* **YOUR INSTRUCTIONS**: Will you output the entries below exactly, skipping every image they contain?

%%

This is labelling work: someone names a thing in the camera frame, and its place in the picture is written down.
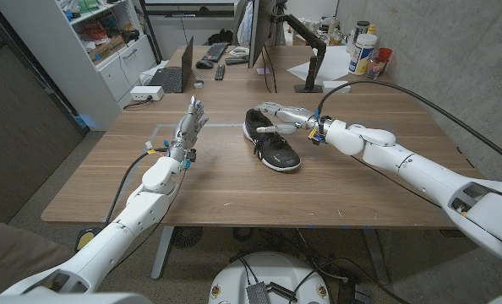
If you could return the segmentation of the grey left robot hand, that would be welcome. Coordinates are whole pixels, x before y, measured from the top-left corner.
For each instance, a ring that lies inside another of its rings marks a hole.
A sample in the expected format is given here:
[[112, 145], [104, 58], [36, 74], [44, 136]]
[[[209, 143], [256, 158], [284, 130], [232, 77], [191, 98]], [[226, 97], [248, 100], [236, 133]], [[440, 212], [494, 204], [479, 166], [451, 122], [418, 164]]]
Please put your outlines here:
[[174, 128], [173, 138], [167, 150], [169, 157], [182, 162], [187, 152], [192, 149], [198, 139], [201, 128], [208, 122], [204, 117], [205, 110], [201, 100], [190, 97], [187, 113], [179, 120]]

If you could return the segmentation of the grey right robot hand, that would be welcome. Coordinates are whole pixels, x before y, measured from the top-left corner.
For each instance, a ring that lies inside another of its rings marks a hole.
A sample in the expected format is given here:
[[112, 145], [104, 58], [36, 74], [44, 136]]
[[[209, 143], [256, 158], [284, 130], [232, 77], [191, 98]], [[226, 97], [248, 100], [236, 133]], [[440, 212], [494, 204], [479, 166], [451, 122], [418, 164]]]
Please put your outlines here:
[[302, 107], [284, 106], [275, 102], [263, 102], [254, 107], [255, 110], [277, 117], [282, 124], [269, 127], [257, 127], [258, 133], [291, 134], [298, 129], [311, 129], [309, 138], [315, 143], [325, 142], [325, 135], [319, 130], [319, 114], [317, 111]]

%%

* **TASK OUTPUT**:
This is labelling work: someone names a thing in the camera frame, and its place in the picture is written down.
If you could return the segmentation of the grey left robot hand, that would be welcome. Coordinates are whole pixels, x before y, measured from the top-left corner.
For each instance, a ring that lies inside another of its rings marks a hole.
A sample in the expected format is given here:
[[112, 145], [104, 58], [36, 74], [44, 136]]
[[[209, 143], [256, 158], [284, 130], [232, 77], [191, 98]], [[226, 97], [248, 100], [236, 133]], [[440, 212], [494, 204], [479, 166], [451, 122], [418, 164]]]
Please put your outlines here:
[[174, 128], [173, 138], [167, 150], [169, 157], [182, 162], [187, 152], [192, 149], [198, 139], [201, 128], [208, 122], [204, 117], [205, 110], [201, 100], [190, 97], [187, 113], [179, 120]]

If you could return the segmentation of the grey right robot hand, that would be welcome. Coordinates are whole pixels, x before y, measured from the top-left corner.
For each instance, a ring that lies inside another of its rings marks a hole.
A sample in the expected format is given here:
[[112, 145], [104, 58], [36, 74], [44, 136]]
[[[209, 143], [256, 158], [284, 130], [232, 77], [191, 98]], [[226, 97], [248, 100], [236, 133]], [[440, 212], [494, 204], [479, 166], [451, 122], [418, 164]]]
Please put your outlines here:
[[302, 107], [284, 106], [275, 102], [263, 102], [254, 107], [255, 110], [277, 117], [282, 124], [269, 127], [257, 127], [258, 133], [291, 134], [298, 129], [311, 129], [309, 138], [315, 143], [325, 142], [325, 135], [319, 130], [319, 114], [317, 111]]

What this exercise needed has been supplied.